__GOAL OF THE EXERCISE__
Transcribe, verbatim, every line from the start of the entries through the line that contains "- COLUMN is"; include both boundary lines and omit all others.

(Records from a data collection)
* * * * *
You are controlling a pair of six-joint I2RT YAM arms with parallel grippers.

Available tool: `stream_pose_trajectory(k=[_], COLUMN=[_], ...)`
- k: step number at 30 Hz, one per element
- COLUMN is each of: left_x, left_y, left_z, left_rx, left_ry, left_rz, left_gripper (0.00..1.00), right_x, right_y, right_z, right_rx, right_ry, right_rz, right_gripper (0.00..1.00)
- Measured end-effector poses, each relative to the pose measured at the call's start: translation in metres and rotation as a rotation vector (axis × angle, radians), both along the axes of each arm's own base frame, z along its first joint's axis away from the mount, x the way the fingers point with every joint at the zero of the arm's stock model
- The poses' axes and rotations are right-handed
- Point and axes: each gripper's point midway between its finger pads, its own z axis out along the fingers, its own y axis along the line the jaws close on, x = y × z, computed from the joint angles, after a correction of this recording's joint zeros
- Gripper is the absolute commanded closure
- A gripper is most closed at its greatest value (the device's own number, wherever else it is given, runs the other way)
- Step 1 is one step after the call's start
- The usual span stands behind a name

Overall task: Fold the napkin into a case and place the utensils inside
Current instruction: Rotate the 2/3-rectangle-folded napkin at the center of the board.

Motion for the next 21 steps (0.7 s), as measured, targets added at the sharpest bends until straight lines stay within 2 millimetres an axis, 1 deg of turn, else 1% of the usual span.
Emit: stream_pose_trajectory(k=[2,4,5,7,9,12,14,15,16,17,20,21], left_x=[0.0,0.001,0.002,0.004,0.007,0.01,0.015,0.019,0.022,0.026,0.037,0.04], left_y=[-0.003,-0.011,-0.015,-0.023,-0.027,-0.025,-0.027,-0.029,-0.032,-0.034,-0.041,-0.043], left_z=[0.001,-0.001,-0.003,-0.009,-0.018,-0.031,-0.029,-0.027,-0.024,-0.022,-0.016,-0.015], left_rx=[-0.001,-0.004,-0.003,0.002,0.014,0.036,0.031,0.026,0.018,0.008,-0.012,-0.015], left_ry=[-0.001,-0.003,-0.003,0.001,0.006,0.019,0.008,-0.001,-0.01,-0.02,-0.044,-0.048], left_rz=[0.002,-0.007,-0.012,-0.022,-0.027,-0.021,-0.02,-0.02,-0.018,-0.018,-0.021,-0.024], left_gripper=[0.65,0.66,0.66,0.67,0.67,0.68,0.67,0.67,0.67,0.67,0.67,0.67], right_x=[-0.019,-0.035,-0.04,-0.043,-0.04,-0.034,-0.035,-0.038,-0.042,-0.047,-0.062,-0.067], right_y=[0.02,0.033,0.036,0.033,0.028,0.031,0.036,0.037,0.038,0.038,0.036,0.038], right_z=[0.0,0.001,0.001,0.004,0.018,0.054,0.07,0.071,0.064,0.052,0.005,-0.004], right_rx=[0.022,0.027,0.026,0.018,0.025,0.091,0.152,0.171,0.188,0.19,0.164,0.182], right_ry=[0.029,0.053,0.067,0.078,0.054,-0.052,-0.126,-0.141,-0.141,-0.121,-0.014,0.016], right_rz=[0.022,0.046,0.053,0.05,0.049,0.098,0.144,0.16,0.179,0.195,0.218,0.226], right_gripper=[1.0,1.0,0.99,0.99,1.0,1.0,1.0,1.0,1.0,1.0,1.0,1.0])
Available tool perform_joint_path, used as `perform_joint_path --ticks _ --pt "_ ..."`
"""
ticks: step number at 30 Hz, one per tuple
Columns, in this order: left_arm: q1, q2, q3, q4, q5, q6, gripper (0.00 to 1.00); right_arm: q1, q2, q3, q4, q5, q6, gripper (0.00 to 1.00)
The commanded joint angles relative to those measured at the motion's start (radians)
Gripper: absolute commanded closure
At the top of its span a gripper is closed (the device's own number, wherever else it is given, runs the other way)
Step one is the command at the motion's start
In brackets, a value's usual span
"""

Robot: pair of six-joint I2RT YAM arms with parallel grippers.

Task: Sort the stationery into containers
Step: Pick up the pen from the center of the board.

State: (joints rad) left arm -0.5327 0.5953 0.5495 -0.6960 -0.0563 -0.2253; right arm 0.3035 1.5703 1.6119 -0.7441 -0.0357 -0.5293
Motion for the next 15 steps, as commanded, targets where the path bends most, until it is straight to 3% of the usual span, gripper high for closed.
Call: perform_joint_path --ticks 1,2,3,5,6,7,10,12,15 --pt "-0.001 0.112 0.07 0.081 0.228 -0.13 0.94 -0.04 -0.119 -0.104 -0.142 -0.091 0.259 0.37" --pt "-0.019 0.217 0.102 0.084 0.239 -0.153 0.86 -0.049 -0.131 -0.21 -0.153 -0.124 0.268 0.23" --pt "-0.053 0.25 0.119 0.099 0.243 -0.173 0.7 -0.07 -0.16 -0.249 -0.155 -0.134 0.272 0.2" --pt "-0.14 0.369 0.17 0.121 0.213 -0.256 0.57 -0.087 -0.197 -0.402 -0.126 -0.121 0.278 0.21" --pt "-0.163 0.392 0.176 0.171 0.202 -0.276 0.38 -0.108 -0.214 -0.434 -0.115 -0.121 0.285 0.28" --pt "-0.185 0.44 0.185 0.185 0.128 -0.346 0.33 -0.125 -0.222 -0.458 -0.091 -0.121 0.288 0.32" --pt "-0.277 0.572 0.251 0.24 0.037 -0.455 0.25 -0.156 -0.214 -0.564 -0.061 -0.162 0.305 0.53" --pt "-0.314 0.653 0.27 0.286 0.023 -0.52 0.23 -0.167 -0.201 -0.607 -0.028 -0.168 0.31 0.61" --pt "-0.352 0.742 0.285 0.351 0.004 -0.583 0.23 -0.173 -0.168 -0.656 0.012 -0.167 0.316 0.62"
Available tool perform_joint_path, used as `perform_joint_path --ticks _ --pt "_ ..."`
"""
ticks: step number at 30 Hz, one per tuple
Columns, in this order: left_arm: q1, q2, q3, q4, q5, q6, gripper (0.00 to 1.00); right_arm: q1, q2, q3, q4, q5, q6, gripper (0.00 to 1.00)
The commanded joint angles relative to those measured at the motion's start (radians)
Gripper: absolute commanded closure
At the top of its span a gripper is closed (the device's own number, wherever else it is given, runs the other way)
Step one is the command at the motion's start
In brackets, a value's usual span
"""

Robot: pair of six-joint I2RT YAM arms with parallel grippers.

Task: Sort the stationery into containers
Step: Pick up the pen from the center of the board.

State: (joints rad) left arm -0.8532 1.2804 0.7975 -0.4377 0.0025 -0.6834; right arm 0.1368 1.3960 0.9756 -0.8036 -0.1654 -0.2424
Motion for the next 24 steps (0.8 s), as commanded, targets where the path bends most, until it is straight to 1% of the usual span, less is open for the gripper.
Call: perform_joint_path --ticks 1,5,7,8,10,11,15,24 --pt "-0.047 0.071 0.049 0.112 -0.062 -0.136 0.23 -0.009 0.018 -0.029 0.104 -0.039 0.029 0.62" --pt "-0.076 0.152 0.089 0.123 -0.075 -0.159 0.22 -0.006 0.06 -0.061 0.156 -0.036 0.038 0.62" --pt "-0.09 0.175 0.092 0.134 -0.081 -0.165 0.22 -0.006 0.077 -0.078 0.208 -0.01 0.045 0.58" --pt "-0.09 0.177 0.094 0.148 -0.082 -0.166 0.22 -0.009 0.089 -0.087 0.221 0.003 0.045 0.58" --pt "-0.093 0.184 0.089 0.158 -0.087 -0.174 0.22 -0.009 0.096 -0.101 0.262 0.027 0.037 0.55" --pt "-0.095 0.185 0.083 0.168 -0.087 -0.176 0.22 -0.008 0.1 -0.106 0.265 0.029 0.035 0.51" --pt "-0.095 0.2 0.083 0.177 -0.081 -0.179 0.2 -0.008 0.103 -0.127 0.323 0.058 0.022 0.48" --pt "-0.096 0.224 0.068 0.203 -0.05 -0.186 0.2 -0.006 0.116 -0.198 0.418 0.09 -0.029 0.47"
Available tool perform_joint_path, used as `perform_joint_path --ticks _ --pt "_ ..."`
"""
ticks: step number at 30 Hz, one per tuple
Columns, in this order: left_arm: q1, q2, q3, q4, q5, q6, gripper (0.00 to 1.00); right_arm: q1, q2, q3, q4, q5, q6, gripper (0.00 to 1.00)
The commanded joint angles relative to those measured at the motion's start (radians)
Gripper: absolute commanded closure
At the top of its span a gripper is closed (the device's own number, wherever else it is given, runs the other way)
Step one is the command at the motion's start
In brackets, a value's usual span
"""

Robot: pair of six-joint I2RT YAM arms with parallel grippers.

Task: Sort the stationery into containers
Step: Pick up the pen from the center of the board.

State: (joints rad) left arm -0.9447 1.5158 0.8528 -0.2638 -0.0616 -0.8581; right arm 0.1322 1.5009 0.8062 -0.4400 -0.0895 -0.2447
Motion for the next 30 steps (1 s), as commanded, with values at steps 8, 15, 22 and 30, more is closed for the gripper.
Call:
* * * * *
__OUTPUT__
You are controlling a pair of six-joint I2RT YAM arms with parallel grippers.

Available tool: `stream_pose_trajectory(k=[_], COLUMN=[_], ...)`
- k: step number at 30 Hz, one per element
- COLUMN is each of: left_x, left_y, left_z, left_rx, left_ry, left_rz, left_gripper (0.00..1.00), right_x, right_y, right_z, right_rx, right_ry, right_rz, right_gripper (0.00..1.00)

With this, the answer is done.